After opening with an introduction by the associated professors, the music portion of the event began. Martin Zarzar, guitar and vocalist, led the group with his musical compositions and some traditional music from various cultures. He performed with unmatched passion and charisma, telling the story of his life with each of his original pieces, noting, “What can be achieved when people work together, that’s the real American dream.” A standout piece was a song written about his son in which he compared him to a “growing tree.” Tying into the overall theme of storytelling, the music was soft and lingering, allowing the listener to consider it long after it concluded. Accompanied by Willamette’s very own music professor Mario Diaz on percussion and guitar, Randy Porter on piano and Michael Dougherty on bass, the band serenaded the audience with flair.

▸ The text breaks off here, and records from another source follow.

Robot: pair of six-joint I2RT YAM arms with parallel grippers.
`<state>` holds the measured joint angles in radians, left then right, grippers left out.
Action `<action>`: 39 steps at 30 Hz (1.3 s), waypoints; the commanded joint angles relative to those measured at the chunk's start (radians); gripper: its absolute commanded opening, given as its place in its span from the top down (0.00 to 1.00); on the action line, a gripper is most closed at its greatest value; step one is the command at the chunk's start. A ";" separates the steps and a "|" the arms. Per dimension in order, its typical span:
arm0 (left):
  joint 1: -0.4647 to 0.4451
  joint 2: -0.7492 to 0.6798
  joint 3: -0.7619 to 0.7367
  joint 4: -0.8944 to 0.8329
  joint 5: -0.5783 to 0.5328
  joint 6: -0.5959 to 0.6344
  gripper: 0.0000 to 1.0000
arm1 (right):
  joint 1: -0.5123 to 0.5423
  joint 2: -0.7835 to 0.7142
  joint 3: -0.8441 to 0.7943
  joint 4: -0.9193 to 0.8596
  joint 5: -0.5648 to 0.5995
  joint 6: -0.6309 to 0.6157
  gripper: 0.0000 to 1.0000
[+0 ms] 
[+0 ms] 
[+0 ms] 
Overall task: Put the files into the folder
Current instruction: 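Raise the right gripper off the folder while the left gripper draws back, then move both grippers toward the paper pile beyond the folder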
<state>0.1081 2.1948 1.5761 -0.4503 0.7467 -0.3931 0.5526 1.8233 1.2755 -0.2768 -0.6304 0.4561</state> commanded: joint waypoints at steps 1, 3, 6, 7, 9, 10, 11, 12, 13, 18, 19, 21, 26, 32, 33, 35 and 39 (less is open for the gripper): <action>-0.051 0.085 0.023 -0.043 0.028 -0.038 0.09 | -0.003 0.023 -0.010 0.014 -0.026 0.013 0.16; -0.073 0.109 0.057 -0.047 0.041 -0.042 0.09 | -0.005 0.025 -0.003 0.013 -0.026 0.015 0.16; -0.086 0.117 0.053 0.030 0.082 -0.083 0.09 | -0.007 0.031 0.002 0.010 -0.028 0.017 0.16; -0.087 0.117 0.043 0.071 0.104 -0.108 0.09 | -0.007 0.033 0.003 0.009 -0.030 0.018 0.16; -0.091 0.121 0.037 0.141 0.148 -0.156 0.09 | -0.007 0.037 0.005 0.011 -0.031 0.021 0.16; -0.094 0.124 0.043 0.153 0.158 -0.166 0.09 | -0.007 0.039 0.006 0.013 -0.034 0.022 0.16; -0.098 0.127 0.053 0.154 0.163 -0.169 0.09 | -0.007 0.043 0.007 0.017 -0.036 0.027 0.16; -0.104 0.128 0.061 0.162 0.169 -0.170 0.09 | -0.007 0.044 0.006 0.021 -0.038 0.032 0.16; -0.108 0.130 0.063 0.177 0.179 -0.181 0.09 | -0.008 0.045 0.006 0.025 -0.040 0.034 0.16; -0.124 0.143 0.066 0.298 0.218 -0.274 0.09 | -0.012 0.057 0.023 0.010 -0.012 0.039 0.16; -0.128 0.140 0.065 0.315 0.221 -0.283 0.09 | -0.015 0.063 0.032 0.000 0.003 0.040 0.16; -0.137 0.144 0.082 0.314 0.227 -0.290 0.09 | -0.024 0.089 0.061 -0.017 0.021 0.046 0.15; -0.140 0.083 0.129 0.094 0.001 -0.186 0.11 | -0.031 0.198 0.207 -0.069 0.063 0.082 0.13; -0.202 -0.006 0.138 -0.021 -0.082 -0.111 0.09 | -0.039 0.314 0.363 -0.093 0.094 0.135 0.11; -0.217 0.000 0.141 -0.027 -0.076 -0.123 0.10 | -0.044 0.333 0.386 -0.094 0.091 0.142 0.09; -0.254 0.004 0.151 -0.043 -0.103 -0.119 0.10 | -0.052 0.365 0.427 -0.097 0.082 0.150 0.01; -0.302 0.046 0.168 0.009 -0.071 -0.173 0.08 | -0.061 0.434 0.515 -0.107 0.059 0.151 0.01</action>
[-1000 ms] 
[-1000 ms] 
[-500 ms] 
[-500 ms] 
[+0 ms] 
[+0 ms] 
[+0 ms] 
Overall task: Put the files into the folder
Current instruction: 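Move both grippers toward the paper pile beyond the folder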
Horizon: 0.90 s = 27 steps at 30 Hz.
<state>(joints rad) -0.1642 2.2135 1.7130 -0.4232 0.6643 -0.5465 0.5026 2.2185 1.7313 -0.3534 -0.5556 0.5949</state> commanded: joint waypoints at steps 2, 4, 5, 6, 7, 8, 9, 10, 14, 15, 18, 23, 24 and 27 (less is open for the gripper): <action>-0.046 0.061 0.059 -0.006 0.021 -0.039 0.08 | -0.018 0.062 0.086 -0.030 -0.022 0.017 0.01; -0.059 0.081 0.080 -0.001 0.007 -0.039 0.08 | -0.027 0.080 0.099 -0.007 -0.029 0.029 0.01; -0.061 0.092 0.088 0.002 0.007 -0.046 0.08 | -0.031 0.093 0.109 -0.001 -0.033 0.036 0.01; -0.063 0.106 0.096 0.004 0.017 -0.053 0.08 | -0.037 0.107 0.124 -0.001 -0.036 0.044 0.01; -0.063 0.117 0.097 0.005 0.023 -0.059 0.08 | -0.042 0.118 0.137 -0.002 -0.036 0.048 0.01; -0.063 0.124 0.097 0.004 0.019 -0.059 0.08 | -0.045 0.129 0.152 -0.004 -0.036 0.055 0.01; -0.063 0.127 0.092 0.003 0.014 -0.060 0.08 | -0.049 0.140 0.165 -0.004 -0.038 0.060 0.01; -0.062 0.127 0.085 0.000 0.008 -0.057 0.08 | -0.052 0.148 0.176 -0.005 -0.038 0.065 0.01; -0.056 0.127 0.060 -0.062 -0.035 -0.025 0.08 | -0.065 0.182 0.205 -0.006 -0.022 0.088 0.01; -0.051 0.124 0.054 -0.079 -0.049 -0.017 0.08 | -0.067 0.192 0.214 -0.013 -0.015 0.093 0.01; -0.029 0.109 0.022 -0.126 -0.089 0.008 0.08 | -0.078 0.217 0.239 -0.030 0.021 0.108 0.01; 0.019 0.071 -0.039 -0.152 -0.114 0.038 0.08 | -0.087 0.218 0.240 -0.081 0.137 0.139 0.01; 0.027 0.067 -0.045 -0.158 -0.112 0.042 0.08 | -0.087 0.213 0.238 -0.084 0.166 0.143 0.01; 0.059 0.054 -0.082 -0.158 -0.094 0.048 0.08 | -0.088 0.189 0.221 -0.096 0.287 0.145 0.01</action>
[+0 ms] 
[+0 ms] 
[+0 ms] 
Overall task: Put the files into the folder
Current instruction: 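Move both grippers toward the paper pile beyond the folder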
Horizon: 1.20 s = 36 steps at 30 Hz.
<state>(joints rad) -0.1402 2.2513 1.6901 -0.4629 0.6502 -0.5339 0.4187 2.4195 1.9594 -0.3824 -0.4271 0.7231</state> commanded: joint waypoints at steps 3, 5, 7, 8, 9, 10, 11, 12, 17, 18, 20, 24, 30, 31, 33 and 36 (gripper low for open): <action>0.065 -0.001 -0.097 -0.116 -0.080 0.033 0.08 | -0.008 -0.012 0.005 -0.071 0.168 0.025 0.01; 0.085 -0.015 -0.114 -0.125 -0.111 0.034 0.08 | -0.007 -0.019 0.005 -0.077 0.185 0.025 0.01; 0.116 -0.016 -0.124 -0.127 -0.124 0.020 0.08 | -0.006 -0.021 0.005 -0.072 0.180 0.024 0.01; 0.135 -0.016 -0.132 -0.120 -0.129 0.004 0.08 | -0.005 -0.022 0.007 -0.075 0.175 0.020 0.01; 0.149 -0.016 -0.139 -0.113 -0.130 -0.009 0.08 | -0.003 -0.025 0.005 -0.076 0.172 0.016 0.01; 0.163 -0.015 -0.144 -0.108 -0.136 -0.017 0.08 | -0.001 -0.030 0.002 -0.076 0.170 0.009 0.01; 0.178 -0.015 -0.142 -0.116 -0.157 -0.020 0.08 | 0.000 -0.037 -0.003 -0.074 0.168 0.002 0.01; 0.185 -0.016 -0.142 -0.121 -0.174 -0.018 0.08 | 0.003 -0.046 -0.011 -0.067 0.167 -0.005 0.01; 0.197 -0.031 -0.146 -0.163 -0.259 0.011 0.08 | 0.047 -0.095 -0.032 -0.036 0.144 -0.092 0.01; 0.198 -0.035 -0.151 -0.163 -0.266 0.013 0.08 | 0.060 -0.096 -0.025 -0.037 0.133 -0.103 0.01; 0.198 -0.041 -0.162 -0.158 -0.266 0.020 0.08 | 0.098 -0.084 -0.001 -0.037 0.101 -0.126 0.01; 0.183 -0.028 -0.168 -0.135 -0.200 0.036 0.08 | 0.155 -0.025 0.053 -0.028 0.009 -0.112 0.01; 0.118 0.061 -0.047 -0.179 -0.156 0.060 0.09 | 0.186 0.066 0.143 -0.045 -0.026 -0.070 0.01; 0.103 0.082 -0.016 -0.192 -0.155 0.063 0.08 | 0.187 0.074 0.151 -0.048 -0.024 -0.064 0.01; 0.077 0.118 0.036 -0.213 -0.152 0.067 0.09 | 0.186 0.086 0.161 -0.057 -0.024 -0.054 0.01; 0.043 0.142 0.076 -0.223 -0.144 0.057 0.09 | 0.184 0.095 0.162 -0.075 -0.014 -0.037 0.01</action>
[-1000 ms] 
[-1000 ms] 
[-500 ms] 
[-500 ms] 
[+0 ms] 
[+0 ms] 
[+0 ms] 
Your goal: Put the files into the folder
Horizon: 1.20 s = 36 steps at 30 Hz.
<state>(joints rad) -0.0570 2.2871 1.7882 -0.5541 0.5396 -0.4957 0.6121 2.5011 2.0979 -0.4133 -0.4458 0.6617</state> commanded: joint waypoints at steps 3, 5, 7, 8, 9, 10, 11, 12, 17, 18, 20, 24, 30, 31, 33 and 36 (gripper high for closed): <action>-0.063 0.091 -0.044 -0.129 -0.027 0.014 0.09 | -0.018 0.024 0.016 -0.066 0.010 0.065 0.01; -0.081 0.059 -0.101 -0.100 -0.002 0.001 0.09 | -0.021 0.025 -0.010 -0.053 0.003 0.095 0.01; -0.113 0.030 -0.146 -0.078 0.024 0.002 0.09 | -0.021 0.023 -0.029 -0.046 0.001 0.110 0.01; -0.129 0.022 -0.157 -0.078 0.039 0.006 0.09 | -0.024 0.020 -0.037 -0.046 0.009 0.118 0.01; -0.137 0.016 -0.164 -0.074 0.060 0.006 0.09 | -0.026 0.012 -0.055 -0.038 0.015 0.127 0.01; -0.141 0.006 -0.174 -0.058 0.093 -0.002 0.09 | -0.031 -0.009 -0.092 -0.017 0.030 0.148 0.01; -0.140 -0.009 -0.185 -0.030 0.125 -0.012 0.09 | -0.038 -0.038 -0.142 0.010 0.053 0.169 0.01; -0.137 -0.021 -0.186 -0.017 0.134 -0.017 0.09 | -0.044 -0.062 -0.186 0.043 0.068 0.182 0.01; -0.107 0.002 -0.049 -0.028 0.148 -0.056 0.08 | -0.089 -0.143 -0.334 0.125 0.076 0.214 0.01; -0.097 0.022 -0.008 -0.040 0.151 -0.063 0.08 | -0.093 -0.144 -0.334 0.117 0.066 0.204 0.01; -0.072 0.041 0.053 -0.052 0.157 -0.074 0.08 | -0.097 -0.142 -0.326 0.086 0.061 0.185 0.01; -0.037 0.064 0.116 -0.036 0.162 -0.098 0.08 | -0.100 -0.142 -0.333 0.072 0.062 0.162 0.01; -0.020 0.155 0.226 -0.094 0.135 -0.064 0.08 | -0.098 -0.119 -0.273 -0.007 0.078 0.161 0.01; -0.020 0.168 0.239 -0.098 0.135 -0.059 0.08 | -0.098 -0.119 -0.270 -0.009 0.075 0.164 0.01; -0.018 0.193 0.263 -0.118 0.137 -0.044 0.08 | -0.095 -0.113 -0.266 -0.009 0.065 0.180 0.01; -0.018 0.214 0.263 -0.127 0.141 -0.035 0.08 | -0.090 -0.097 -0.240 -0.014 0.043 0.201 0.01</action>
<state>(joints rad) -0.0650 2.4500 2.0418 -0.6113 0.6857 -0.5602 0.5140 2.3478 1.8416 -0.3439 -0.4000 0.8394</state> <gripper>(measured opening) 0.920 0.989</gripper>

Four storytellers shared with the audience. Nasirullah Safi discussed his trauma growing up in the Kunar Valley between Afghanistan and Pakistan. He shared that he now works to help refugees coming to Oregon. TK Kapurura was a lawyer in Rhodesia before the corrupt government forced him and his family to move to the United States. Now providing legal advice in Oregon, he aims to support social justice efforts. Jane Mantiri shared about her immigration to the U.S., and how it felt to be an outsider in a new place. She now shares her story in order to empower others who feel like outsiders. Emmanuel Turaturanye survived the Rwandan genocide and shared his journey of faith and perseverance. Now working as a TriMet driver, he is optimistic about the future.
Finally, Sankar Raman, The Immigrant Story’s founder, spoke about the power of conversation, noting that you “learn so much from stories and music that you could never get from a textbook.” Raman has collaborated with the class on multiple occasions, serving as a guest speaker as well as interacting with students and faculty.
The class itself was founded with the goal of “supporting the atmosphere of conversation,” said Petersen Boring. Student Cassie Segura(‘26) added the class helps in “learning how to facilitate conversations.”
Peterson Boring detailed how the idea for the class originated during the height of the 2016 election. Both she and Gutterman noticed how America’s political divides were affecting students and decided to take action. Collaborating to apply for a grant, they started the class based on their passion for community-based learning. Gutterman noted that the class “listens [to] past differences.” Both professors added that after leading the class they began to recognize that “people are story carriers.” Due to this, they focus on being careful listeners and urge their students to do the same.
Empowering active listening and sharing a message of unity and support, the Conversation Project serves as a beacon of light within the Willamette community.